▶ Information shown:
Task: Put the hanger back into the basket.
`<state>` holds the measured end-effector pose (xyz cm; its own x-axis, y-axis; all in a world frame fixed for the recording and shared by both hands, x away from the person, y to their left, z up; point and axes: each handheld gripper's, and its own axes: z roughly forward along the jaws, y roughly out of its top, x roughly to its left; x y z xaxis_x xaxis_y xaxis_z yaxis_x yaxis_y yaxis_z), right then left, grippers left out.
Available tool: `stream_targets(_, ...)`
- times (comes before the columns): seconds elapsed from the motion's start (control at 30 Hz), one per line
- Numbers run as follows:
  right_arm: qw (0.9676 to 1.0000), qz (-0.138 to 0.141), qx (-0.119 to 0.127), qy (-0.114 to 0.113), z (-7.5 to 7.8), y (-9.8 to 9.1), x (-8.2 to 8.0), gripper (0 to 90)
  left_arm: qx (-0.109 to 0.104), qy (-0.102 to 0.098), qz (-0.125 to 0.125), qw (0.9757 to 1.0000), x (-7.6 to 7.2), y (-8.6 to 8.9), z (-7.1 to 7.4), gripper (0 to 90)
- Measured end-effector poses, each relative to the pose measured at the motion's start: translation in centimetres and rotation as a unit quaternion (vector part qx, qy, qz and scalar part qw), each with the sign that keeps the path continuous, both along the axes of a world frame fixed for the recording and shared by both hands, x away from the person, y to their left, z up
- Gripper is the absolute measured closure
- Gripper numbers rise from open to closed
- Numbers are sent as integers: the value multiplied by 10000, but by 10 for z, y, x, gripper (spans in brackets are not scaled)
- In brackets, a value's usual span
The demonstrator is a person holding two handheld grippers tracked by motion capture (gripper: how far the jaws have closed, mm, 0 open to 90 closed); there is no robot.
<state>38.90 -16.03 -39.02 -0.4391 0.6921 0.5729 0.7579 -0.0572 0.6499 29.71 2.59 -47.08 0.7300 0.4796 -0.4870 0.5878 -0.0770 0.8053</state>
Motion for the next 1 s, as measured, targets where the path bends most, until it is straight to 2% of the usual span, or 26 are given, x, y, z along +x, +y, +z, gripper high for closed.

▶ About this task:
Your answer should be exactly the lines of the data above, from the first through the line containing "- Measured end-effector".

▶ Exercise result:
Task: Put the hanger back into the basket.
`<state>` holds the measured end-effector pose (xyz cm; its own x-axis, y-axis; all in a world frame fixed for the recording and shared by both hands, x away from the person, y to their left, z up; point and axes: each handheld gripper's, and its own axes: z roughly forward along the jaws, y roughly out of its top, x roughly to its left; x y z xaxis_x xaxis_y xaxis_z yaxis_x yaxis_y yaxis_z), right then left, grippers left out.
Available tool: `stream_targets(_, ...)`
- times (comes before the columns): seconds elapsed from the motion's start (control at 30 Hz), one per line
- Numbers run as follows:
  right_arm: qw (0.9676 to 1.0000), qz (-0.138 to 0.141), qx (-0.119 to 0.127), qy (-0.114 to 0.113), z (-7.5 to 7.8), y (-9.8 to 9.1), x (-8.2 to 8.0), gripper (0 to 90)
  left_arm: qx (-0.109 to 0.104), qy (-0.102 to 0.098), qz (-0.125 to 0.125), qw (0.9757 to 1.0000), x (-7.6 to 7.2), y (-8.6 to 8.9), z (-7.1 to 7.4), gripper (0 to 90)
- Measured end-effector poses, each relative to the pose measured at the motion's start: translation in centimetres and rotation as a unit quaternion (vector part qx, qy, qz and scalar part qw), each with the sign that keeps the path continuous, both along the axes of a world frame fixed for the recording and shared by both hands, x away from the person, y to their left, z up

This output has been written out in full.